Where the string "gripper" appears in a line of the data, show that line.

....

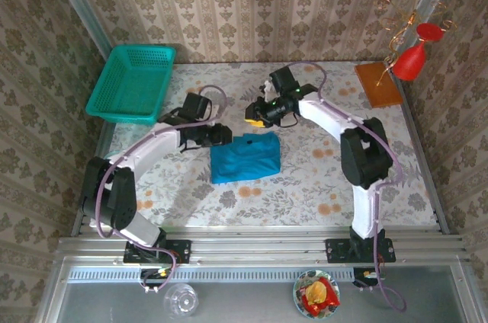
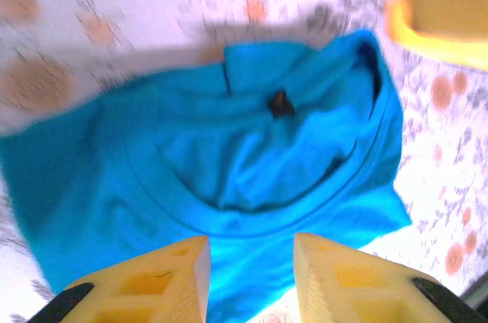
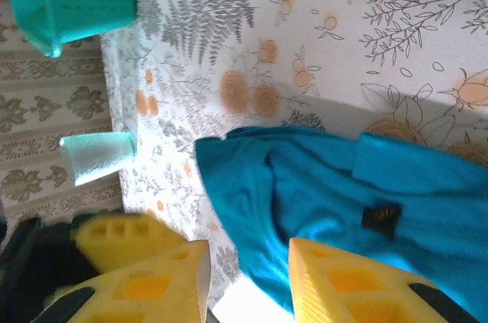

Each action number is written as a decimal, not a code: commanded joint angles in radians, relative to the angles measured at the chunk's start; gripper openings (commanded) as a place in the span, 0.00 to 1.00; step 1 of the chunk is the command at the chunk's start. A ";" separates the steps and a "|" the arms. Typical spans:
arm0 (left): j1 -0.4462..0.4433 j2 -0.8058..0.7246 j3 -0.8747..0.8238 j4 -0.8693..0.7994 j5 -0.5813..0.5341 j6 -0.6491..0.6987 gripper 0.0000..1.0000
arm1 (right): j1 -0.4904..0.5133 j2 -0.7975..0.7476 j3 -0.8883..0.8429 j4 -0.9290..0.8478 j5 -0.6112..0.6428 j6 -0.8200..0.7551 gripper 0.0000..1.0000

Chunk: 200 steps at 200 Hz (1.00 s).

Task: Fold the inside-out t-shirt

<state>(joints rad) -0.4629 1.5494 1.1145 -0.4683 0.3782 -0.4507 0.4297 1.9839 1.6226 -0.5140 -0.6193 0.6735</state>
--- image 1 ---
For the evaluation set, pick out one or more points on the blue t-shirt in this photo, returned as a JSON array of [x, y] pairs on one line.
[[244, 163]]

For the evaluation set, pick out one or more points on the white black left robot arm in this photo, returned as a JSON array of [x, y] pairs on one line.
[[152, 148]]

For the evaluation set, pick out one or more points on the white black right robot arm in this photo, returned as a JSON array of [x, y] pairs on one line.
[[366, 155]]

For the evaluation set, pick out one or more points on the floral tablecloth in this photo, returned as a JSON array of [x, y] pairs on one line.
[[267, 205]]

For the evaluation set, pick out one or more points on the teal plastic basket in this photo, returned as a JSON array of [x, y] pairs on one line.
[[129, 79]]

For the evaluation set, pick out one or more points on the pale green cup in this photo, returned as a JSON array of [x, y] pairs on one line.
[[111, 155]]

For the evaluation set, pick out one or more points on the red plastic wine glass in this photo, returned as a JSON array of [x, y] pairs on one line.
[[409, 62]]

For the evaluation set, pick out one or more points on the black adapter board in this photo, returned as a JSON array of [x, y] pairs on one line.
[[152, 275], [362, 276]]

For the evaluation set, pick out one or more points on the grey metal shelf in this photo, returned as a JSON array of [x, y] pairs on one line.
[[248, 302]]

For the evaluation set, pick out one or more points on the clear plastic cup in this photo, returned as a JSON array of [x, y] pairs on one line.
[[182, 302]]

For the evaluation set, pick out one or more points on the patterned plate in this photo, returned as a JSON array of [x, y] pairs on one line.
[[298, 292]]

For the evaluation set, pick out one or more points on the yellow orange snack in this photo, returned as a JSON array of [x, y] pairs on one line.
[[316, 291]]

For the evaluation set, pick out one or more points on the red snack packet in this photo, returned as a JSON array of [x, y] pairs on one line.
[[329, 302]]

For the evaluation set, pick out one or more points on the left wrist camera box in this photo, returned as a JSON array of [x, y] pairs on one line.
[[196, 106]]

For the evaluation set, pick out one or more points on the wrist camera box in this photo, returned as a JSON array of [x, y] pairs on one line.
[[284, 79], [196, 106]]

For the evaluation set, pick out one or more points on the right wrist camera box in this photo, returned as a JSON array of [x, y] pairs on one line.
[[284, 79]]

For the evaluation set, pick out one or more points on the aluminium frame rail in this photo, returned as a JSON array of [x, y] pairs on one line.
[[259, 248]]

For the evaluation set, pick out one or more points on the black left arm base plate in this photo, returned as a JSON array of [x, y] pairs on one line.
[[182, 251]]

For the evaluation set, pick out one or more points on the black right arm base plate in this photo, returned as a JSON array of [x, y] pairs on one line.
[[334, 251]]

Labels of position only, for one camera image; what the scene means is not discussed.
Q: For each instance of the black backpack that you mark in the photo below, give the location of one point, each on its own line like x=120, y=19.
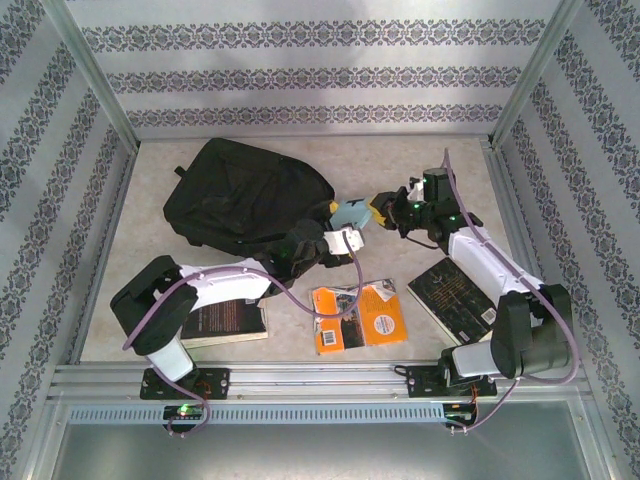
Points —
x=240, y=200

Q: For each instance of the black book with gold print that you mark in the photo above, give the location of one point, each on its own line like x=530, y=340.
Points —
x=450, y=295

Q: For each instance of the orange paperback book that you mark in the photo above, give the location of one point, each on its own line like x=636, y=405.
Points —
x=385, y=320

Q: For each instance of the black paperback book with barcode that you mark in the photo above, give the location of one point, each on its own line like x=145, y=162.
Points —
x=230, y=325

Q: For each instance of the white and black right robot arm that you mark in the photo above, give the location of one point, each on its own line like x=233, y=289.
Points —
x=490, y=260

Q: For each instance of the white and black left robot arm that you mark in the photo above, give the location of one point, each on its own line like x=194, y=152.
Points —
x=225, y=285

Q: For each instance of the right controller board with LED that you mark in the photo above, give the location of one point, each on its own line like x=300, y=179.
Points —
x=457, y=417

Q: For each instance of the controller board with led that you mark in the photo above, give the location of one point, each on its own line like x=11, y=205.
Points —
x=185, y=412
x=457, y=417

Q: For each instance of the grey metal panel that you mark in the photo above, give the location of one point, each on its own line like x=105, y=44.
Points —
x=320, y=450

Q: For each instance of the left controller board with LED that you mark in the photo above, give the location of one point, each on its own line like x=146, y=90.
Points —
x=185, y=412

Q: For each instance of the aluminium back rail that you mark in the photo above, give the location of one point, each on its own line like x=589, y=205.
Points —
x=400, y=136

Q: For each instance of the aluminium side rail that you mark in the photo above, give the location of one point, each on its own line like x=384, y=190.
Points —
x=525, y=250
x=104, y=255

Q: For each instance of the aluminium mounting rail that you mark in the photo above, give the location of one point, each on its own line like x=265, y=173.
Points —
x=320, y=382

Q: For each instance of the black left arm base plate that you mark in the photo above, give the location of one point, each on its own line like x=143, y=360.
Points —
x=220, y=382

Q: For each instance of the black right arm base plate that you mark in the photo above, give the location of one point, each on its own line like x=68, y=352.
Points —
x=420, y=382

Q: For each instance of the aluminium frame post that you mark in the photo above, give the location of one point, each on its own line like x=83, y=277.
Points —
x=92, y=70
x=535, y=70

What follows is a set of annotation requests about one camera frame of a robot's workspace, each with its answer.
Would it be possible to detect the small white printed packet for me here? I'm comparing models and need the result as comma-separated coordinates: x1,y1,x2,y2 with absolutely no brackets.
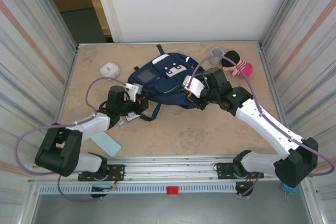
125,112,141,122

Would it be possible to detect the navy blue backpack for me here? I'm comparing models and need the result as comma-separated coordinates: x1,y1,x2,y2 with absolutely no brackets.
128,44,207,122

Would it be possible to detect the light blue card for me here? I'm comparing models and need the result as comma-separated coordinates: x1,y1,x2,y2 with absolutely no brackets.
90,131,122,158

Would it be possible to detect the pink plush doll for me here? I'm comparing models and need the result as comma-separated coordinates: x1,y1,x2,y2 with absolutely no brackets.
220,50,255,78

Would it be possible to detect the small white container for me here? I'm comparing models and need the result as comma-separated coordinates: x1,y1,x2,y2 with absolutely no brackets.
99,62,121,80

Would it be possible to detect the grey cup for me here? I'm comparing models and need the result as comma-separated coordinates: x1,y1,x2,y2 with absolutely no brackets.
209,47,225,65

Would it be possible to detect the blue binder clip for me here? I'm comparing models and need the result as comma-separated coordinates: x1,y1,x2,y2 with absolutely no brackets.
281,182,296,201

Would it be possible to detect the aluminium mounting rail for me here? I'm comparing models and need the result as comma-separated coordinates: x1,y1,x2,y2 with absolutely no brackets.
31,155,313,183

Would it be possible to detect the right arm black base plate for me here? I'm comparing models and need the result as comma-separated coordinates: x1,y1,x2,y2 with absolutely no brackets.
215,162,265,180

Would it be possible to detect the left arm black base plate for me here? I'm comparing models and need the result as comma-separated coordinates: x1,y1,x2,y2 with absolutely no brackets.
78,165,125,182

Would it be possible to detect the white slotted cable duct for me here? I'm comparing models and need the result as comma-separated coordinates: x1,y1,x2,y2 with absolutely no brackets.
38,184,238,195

....

> _EXERCISE RESPONSE_:
Each action number is written as a decimal, not a code: commanded joint angles in radians, relative to the angles measured at the chunk's start; gripper openings (commanded) as a place in the span, 0.00 to 1.00; step 1 of the chunk is the command at the chunk's start. A ";" separates the steps and a "|" the arms. Typical spans:
arm0 (left): j1 -0.4462..0.4433 j2 -0.8058..0.7246 j3 -0.8747..0.8238 j4 -0.8693..0.7994 j5 -0.5813..0.5341 j6 -0.6491..0.6987 gripper 0.0000..1.0000
arm1 (right): j1 -0.4904..0.5133 j2 -0.7975..0.7476 j3 -0.8883..0.8429 j4 -0.9290..0.8478 j5 -0.6112..0.6428 j6 -0.8200..0.7551 gripper 0.0000..1.0000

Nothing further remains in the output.